*** PROVIDED DATA Section Begins ***

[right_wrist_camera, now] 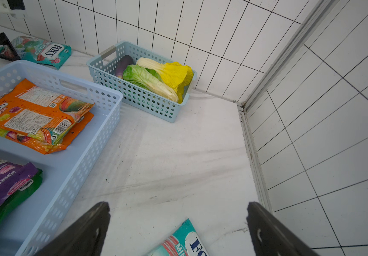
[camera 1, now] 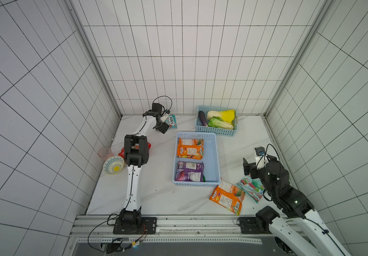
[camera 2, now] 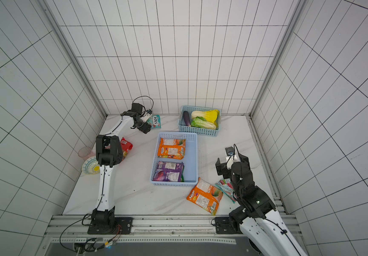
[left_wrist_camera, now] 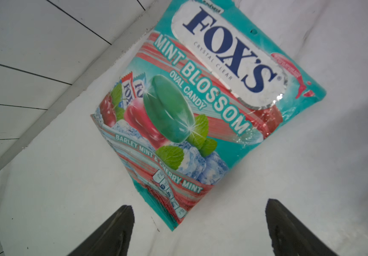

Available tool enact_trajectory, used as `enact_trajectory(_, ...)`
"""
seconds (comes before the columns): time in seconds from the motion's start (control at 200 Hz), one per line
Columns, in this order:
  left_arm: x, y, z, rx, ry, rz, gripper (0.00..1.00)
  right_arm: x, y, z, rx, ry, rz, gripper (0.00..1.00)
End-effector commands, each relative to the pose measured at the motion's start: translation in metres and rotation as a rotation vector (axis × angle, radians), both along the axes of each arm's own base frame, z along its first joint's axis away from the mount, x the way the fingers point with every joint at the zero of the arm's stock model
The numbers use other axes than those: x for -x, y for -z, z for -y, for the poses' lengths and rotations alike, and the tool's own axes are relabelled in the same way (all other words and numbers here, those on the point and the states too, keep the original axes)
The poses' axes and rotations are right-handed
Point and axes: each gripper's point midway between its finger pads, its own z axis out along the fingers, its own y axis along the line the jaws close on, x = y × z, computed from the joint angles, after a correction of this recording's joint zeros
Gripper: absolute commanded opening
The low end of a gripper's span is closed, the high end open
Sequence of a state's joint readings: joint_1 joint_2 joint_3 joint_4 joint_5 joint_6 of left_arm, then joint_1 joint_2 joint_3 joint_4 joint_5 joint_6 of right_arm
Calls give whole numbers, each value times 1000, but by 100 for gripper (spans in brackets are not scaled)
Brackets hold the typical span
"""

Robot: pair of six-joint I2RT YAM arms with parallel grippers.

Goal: Put the candies in the basket
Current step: Pick up the candy at the center of the board.

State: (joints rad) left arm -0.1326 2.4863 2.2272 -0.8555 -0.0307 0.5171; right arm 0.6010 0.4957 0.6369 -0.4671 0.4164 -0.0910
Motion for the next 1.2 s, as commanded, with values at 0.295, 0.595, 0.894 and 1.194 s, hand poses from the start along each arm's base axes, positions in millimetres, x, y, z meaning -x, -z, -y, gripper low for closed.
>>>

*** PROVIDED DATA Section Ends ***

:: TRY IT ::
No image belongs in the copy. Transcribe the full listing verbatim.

:: SOLUTION ::
[right_wrist_camera, now] 
[camera 1, now] 
[camera 2, now] 
[left_wrist_camera, now] 

Available tool enact_trajectory, used as `enact_trajectory(_, ...)`
"""
seconds (comes before the columns): time in seconds from the motion's start (control at 200 Hz), one per line
Columns, in this order:
  left_arm: x, y, z, rx, ry, rz, gripper (0.00..1.00)
  right_arm: x, y, z, rx, ry, rz, gripper (0.00..1.00)
End-effector commands, each relative to the pose measured at the motion's start: translation in metres and rotation as a rotation vector (axis × angle, radians), both along the axes of each arm's own base frame, z along its first joint's axis away from the mount, x the way the fingers point with every joint at the zero of the arm's stock model
The numbers use other axes than those: x for -x, y for -z, z for -y, for the poses' lengths and rotations alike, and the tool's own axes are relabelled in the same way (all other words and numbers here, those on the point and the states too, keep the original axes)
The poses' axes and rotations are right-handed
Point and axes: each gripper's point midway between its finger pads, its own z axis out along the fingers, its own y axis along the line the jaws close on, x = y × z, computed from the joint angles, after a correction of this recording's joint zeros
Gripper: absolute commanded opening
The low end of a gripper's span is closed, the high end open
Sequence of a state's joint readings: joint_1 joint_2 joint_3 joint_4 joint_5 joint_6 of left_arm, then joint_1 joint_2 joint_3 joint_4 joint_5 joint_6 of right_arm
Calls give whole numbers, each value times 1000, but by 100 for gripper (spans in brackets are not scaled)
Brackets hold the typical span
"""

Robot: pair of six-joint I2RT YAM arms with parallel grippers.

Goal: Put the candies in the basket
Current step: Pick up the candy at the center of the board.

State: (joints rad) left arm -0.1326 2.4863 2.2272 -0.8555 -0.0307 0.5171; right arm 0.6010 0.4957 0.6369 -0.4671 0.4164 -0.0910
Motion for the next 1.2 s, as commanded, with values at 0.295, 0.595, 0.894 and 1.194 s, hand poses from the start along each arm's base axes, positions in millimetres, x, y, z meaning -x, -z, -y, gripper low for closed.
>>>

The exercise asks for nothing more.